**Instructions to follow**
Reproduce word for word the lines from the beginning of the entries to the line with "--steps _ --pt", both included, but none of the pictures.
-----
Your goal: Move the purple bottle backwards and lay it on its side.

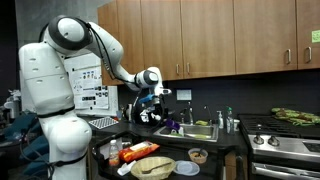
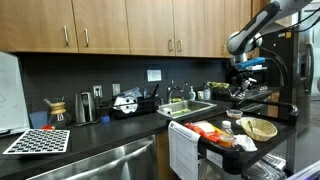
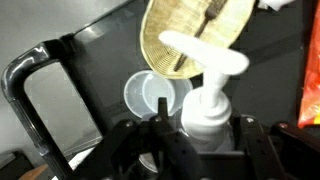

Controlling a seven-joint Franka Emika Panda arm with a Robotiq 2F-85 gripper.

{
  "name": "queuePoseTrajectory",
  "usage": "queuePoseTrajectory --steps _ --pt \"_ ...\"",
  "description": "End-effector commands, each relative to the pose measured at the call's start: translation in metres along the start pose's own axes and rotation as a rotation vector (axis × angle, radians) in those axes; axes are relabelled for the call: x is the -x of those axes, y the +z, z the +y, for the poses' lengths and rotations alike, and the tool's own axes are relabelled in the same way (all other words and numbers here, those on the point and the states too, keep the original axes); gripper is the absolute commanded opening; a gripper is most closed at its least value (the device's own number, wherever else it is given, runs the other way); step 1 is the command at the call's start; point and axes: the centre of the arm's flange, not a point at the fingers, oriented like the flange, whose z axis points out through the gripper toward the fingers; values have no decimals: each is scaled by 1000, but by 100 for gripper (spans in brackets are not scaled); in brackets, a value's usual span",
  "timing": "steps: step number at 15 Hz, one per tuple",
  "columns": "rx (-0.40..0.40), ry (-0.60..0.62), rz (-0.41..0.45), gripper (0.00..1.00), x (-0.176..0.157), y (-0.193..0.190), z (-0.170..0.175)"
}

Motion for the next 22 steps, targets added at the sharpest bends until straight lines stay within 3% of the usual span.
queuePoseTrajectory --steps 1,5,10,13,18,22 --pt "-19 164 71 26 -32 -4 -72" --pt "-12 368 122 26 -64 9 -133" --pt "-35 649 81 26 -89 37 -168" --pt "-42 812 107 26 -98 49 -193" --pt "-30 1050 143 26 -102 67 -210" --pt "-9 1135 118 26 -98 88 -201"
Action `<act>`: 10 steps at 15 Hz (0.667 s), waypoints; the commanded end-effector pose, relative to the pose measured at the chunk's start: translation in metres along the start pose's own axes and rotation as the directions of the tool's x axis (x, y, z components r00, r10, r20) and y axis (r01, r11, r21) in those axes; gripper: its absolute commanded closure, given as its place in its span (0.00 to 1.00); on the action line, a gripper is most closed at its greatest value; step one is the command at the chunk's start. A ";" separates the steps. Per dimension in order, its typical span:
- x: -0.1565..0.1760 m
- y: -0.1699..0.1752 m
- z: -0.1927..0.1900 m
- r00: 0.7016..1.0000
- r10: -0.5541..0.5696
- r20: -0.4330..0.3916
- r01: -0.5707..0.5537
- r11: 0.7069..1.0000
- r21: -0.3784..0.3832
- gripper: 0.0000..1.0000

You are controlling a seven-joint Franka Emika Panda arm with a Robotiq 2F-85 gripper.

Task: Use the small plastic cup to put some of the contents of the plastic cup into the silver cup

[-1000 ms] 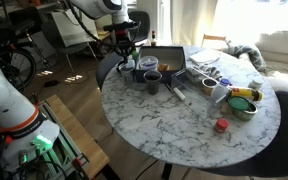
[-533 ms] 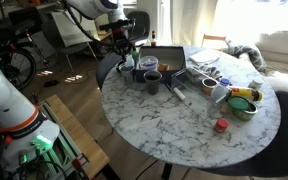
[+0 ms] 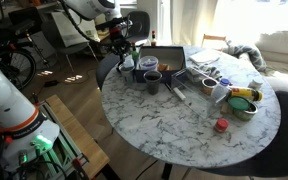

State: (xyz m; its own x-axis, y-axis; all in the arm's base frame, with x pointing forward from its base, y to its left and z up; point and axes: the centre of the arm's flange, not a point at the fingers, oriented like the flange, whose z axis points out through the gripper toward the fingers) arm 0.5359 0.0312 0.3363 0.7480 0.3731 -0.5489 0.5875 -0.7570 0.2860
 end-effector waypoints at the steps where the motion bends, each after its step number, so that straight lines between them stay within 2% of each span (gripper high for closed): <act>1: 0.002 -0.009 0.001 0.999 0.036 0.035 -0.034 0.998 -0.059 0.99; 10: 0.012 -0.023 -0.005 0.999 0.045 0.023 -0.041 0.985 -0.169 0.99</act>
State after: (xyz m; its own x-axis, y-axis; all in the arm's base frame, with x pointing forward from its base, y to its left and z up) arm 0.5375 0.0482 0.3338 0.7632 0.3418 -0.5483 0.5949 -0.7030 0.3898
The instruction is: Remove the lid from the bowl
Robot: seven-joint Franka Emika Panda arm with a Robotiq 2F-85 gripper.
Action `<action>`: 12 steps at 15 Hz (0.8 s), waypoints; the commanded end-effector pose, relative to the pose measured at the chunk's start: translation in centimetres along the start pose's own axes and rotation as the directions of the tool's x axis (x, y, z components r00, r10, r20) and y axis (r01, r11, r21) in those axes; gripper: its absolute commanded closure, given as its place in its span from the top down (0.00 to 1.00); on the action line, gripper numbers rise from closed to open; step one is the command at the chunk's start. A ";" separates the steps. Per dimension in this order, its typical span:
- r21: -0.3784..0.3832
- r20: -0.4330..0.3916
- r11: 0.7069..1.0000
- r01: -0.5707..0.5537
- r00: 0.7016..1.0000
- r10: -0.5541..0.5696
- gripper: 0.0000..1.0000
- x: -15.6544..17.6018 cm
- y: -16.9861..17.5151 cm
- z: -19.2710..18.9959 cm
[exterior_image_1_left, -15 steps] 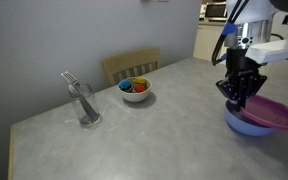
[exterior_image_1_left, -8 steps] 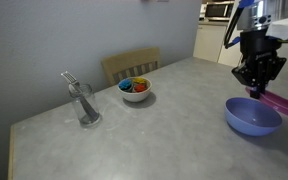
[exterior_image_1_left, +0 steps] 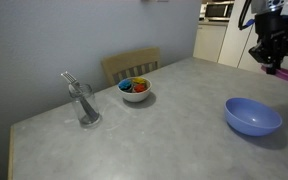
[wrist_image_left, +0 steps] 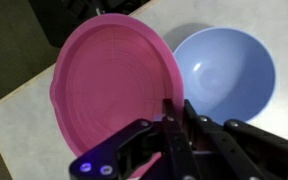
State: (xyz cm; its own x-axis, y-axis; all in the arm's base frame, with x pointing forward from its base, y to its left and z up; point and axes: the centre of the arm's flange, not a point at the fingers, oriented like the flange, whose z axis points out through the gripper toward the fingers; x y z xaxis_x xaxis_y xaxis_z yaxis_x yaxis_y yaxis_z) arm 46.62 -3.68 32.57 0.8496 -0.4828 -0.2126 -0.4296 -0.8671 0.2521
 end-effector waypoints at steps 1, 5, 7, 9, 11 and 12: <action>-0.035 0.008 0.999 0.002 1.000 -0.002 0.03 3.9 4.5 -0.7; -0.042 -0.011 0.999 0.002 1.000 -0.002 0.03 7.4 7.8 0.0; 0.003 -0.040 1.000 0.020 0.999 -0.020 0.03 8.4 7.8 0.8; 0.034 -0.064 0.999 0.035 0.997 -0.032 0.03 9.4 7.1 1.6; 0.063 -0.079 0.996 0.057 0.996 -0.052 0.03 10.6 6.5 2.6; 0.076 -0.083 0.995 0.065 0.995 -0.059 0.03 11.1 6.3 3.1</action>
State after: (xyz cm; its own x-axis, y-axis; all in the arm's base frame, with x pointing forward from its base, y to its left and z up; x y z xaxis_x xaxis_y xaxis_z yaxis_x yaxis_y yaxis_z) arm 50.55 -13.98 30.72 0.8797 -0.4513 -0.1497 -0.4169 -0.8835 0.2136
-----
**Solution for this task**
Your goal: Move the purple bottle backwards and lay it on its side.


Controlling a seven-joint Franka Emika Panda arm with a Robotiq 2F-85 gripper.

{
  "name": "queuePoseTrajectory",
  "usage": "queuePoseTrajectory --steps _ --pt \"_ ...\"",

Nothing further remains in this exercise.